Section 1 — Benchmark Summary Table
## Benchmark Summary: Latest Completed Run per Issue (Skill vs No Skill)
| Issue | Scenario | Run Date | Model | With Skill | Without Skill | Verdict |
|-------|----------|----------|-------|-----------|--------------|---------|
| #N | <short description> | YYYY-MM-DD | <model> | X% (n/d) | Y% (n/d) | ✅/❌/➕ <one sentence> |
Verdict icons: ✅ = skill wins, ❌ = no-skill wins, ➕ = tie.
For no-skill wins, always add a parenthetical explaining whether it is a skill scope gap (wrong framework applied) or an orchestration/environment bug (not a content failure).
At the bottom of the table, add a note listing any excluded runs and why (partial, timeout, no output).
Section 2 — Overall Scorecard
## Overall Scorecard
| | With Skill | Without Skill |
|--|------------|--------------|
| **Wins** | N | N |
| **Ties** | N | N |
| **Avg score (excl. trivial)** | X% | Y% |
**The N no-skill wins are all structural skill gaps, not base model superiority:**
| Issue | No-skill win reason |
|-------|-------------------|
| #N | <one line> |
**What the benchmarks confirm the skill does well:**
- <bullet per consistent value driver>
Exclude issues with a trivial assertion (e.g. a dry-run with a single sanity-check assertion) from the average score calculation; note which issues were excluded.
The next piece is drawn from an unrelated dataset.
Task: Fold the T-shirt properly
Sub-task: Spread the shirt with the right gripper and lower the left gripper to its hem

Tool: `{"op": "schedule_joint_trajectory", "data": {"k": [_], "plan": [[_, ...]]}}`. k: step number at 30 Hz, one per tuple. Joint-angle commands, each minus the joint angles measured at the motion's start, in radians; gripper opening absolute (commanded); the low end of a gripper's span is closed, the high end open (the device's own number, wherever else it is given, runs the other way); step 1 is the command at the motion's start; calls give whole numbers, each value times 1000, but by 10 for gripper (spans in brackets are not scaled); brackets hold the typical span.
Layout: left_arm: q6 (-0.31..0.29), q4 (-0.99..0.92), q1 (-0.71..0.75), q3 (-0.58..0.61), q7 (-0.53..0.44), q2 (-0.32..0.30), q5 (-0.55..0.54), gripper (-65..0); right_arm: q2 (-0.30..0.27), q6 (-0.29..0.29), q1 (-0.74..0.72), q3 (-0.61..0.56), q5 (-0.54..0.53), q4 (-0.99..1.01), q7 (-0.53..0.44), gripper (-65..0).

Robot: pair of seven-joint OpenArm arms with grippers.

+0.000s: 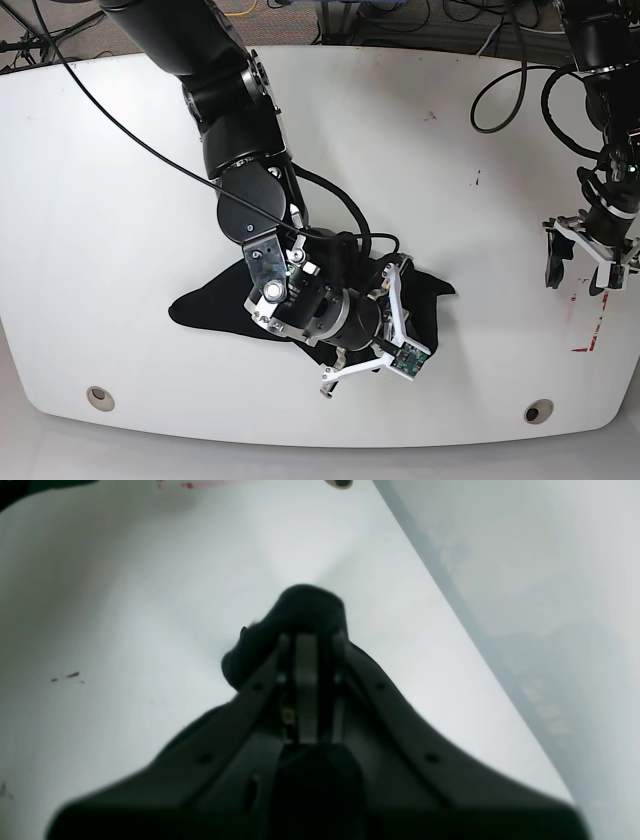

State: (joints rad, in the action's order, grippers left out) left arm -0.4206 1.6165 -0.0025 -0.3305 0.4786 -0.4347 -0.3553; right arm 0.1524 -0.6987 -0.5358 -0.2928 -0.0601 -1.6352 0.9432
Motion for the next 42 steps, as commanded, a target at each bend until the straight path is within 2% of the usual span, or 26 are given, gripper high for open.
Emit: {"op": "schedule_joint_trajectory", "data": {"k": [1,5,12,18,22,24,32,42], "plan": [[-2,17,-18,-3,-30,-14,-12,-217,5,1,-19,57,-8,-32,-17,-629],[-2,18,-18,26,-30,10,-14,-217,-14,1,23,128,-13,-99,3,-629],[-2,15,-26,124,-30,27,-9,-215,-96,1,81,165,-10,-152,20,-629],[-2,15,-27,227,-33,32,-14,-215,-112,3,156,237,-10,-224,20,-629],[-1,1,-43,279,-33,73,-8,-215,-144,3,197,289,-10,-254,20,-629],[-1,-37,-67,294,-33,110,-8,-215,-158,3,220,312,-10,-268,18,-629],[-1,-249,-182,298,-34,167,-8,-215,-162,3,268,387,-17,-305,18,-629],[-1,-453,-296,304,-65,178,-8,-215,-178,1,326,413,-19,-334,17,-629]]}}
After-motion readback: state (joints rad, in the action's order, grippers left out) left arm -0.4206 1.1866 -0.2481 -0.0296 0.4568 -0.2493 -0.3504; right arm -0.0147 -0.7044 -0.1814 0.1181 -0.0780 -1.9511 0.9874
Section 3 — Failure Pattern Analysis
For each failure pattern, use this template:
### Pattern N — <Short name>
**Affects:** #N, #N (scenario names)
**Verdict:** <skill wins / no-skill wins / both fail> — <one sentence on what the data shows>
<Two to four sentences describing what went wrong, with specific evidence from the benchmark runs.>
**Root cause:** <One sentence identifying the specific gap in SKILL.md / reference.md / examples.md / post_design.md.>
**Recommended fix:** <Concrete change — which file, what to add/change, example wording if helpful.>
**Priority:** P0 / P1 / P2 / P3 — <one-line justification>
Priority scale:
- P0 — skill produces scientifically invalid or dangerous output for in-scope inputs
- P1 — skill silently produces incorrect methodology (wrong framework, wrong estimand)
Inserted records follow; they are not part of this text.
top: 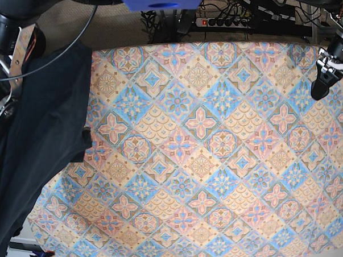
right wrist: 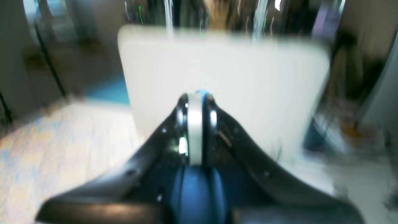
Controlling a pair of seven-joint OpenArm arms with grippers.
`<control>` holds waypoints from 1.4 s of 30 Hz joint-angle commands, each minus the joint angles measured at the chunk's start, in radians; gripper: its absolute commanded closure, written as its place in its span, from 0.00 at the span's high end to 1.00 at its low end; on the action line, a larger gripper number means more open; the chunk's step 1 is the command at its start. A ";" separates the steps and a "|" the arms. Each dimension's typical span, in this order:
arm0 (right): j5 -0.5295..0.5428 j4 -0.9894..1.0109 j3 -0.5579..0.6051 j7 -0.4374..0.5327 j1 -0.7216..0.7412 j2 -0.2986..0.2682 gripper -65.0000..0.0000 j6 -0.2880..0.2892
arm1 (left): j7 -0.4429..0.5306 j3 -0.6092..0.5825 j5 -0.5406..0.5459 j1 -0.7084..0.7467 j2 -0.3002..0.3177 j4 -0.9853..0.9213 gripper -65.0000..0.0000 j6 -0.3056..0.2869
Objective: Layout the t-shirt on the table in an organized manner, then fold the t-shirt properly
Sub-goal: 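Lower the shirt with the right gripper and release it in a heap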
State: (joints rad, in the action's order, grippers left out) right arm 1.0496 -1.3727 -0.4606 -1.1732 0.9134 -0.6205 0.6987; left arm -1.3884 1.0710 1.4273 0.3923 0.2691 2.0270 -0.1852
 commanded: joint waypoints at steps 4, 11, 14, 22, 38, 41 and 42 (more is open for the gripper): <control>-0.134 0.062 0.076 0.078 0.154 0.106 0.01 -0.001 | 0.016 0.005 -0.015 0.000 -0.020 0.014 0.00 -0.003; -0.360 0.066 0.211 0.255 0.289 0.284 0.01 -0.001 | 0.016 -0.044 -0.018 0.003 -0.024 0.014 0.00 -0.001; -0.443 0.069 0.259 0.313 0.369 0.351 0.01 -0.001 | 0.016 -0.061 -0.020 0.007 -0.024 0.014 0.00 -0.001; -0.504 0.072 0.259 0.336 0.392 0.422 0.01 -0.001 | 0.014 -0.061 -0.030 0.009 -0.047 0.013 0.00 -0.001; -0.377 0.011 0.185 0.243 0.129 0.064 0.01 -0.001 | 0.022 -0.202 -0.039 -0.034 -0.066 0.013 0.00 0.005; -0.378 -0.015 0.187 0.241 -0.053 0.015 0.01 -0.001 | 0.022 -0.203 -0.082 -0.042 -0.067 0.013 0.00 0.005; -0.384 -0.027 0.187 0.243 -0.126 0.015 0.01 -0.001 | 0.022 -0.203 -0.095 -0.051 -0.067 0.013 0.00 0.005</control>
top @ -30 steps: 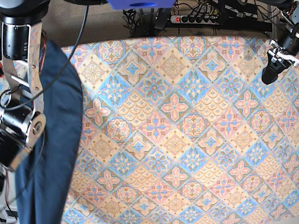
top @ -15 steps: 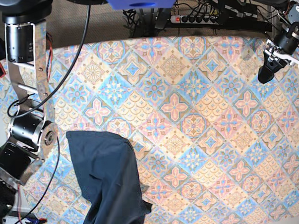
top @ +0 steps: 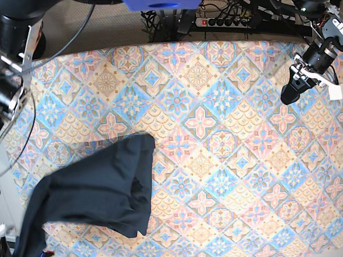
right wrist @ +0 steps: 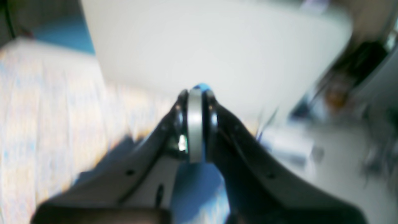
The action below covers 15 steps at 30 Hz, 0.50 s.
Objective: Layout the t-shirt on the table in an organized manner, then fold the t-shirt properly
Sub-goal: 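Lower the shirt with the right gripper and release it in a heap, then move the right gripper over the bunched shirt and grasp its fabric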
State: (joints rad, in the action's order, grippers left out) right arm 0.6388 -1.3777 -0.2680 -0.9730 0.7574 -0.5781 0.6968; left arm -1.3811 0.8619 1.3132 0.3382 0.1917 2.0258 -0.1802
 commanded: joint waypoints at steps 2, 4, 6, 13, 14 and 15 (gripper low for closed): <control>0.025 -0.036 -0.006 0.049 -0.071 -0.027 0.01 0.001 | 0.009 0.006 0.002 -0.012 0.010 0.014 0.00 0.000; 0.016 -0.044 -0.006 0.053 -0.160 -0.027 0.01 0.001 | 0.009 0.004 -0.013 -0.021 0.010 0.014 0.00 0.000; -0.043 -0.050 -0.006 0.055 -0.209 -0.027 0.01 0.001 | 0.009 -0.007 -0.013 -0.037 0.010 0.014 0.00 0.000; -0.409 -0.090 -0.004 0.187 -0.286 -0.024 0.02 0.001 | 0.015 -0.162 -0.106 -0.049 0.012 0.014 0.00 0.001; -0.469 -0.096 0.000 0.196 -0.287 -0.024 0.02 0.001 | 0.015 -0.177 -0.114 -0.050 0.012 0.014 0.00 0.001; -0.524 -0.099 0.000 0.200 -0.292 -0.024 0.02 0.001 | 0.016 -0.191 -0.116 -0.050 0.012 0.014 0.00 0.001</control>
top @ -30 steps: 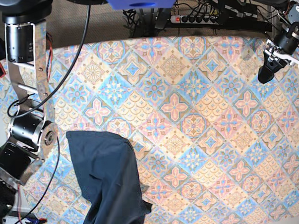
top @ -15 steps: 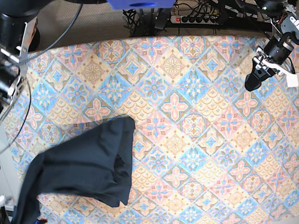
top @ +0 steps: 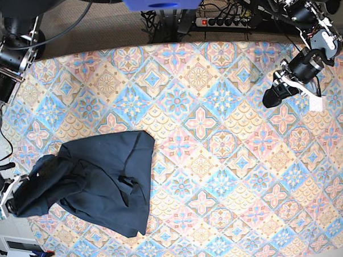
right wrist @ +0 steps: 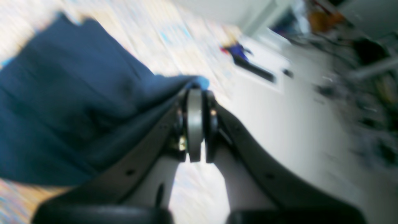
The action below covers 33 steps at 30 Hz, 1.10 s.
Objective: Layout the t-shirt on the table in an organized manner, then fold the t-shirt properly
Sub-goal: 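Move the right gripper over the bunched shirt and grasp its fabric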
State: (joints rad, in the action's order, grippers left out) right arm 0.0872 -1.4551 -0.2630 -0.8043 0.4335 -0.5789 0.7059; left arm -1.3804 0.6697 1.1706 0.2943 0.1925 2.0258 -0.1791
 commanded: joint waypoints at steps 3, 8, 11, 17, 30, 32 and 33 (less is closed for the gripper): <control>-0.132 -0.020 -0.005 0.030 0.023 -0.023 0.08 -0.008 | 0.016 -0.021 0.027 -0.007 0.011 0.014 0.00 0.000; -0.229 -0.025 -0.011 0.030 0.001 -0.022 0.32 -0.008 | 0.016 -0.026 0.032 -0.007 0.011 0.014 0.00 -0.001; -0.229 -0.052 -0.011 0.030 -0.037 -0.022 0.44 -0.008 | 0.016 -0.026 0.032 -0.007 0.011 0.014 0.00 -0.001; -0.160 -0.232 -0.031 0.030 -0.123 0.020 0.44 -0.008 | 0.014 -0.026 0.032 -0.007 0.015 0.014 0.00 -0.004; 0.270 -0.255 0.212 0.029 -0.186 0.043 0.43 -0.008 | 0.012 -0.024 0.032 -0.005 0.015 0.014 0.00 -0.006; 0.260 -0.164 0.278 0.035 -0.158 0.047 0.43 -0.008 | 0.012 -0.024 0.032 -0.005 0.015 0.014 0.00 -0.006; 0.260 -0.114 0.302 0.036 -0.141 0.064 0.43 -0.008 | 0.012 -0.024 0.027 -0.005 0.015 0.014 0.00 -0.006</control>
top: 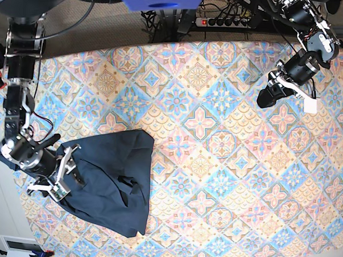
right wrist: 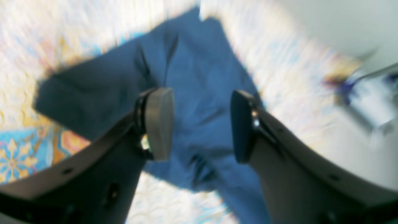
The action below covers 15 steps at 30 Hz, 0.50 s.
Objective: Layout the t-shirt on the table in an organized manner, then fold the t-shirt properly
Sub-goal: 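Move the right gripper over the bunched shirt and grasp its fabric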
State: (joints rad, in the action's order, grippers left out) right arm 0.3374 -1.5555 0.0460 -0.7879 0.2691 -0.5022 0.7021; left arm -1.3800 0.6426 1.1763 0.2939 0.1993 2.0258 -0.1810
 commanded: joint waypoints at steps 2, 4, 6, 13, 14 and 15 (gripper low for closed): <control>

- P2 — skill produces a correct but sub-optimal design, or execution reliability issue
- P3 — gap already partially mitigated by skill; fix prevents residual risk
End the section with a Priority Summary table:
## Priority Summary
| Pattern | Issues affected | Skill wins? | Priority |
|---------|----------------|-------------|----------|
| N. <name> | #N, #N | ✅/❌/Weak | **PN** — <one-line reason> |
Patterns to always check for (add others as evidence warrants):
- Scope gate missing (skill applies GSD to out-of-scope design)
- Competing-risks detection absent
- Post-design timing checks missing
- Prompt bundle size / misrouting
- Verification simulation not enforced
- Load-bearing reference files at risk during refactoring
Step 5 — Save locally and post to GitHub
Save locally:
benchmark_analysis_YYYY-MM-DD.md
in the repo root (C:/Users/zhangp/pharma-skills/pharma-skills/ on this machine). Use today's date.
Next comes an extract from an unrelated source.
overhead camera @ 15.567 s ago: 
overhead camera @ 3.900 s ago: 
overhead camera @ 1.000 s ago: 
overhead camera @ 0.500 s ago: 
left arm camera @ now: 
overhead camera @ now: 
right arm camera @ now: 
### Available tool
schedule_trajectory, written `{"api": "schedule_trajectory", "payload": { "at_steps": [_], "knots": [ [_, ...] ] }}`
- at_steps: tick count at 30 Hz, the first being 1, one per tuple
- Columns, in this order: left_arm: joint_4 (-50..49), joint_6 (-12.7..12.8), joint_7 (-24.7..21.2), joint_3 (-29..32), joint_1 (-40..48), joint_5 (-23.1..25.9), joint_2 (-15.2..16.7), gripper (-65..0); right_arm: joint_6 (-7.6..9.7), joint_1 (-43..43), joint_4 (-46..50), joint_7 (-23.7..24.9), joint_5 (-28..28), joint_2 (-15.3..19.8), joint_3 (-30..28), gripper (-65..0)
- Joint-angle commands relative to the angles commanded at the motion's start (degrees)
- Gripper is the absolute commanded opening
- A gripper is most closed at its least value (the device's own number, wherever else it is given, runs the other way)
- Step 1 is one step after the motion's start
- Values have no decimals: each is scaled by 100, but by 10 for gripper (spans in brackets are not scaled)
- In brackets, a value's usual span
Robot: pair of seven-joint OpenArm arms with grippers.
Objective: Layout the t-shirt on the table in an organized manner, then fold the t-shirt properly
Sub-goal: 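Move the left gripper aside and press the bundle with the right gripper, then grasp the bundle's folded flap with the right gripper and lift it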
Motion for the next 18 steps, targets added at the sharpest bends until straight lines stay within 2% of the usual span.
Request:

Post to GitHub (requires user confirmation before posting):
gh issue create \
--repo RConsortium/pharma-skills \
--title "[analysis] Benchmark failure pattern analysis — group-sequential-design skill (YYYY-MM-DD)" \
--body "$(cat benchmark_analysis_YYYY-MM-DD.md)"
Report the issue URL after posting.
Incremental updates
If a prior benchmark_analysis_*.md already exists in the repo root, read it first. For each issue already in the prior summary, only re-fetch and update the row if a newer completed run exists on GitHub since the prior summary date. For new issues not yet in the prior summary, add them. Carry forward failure patterns from the prior summary and update or add new ones based on any new evidence.
This allows the summary to grow incrementally without re-reading every issue from scratch each time.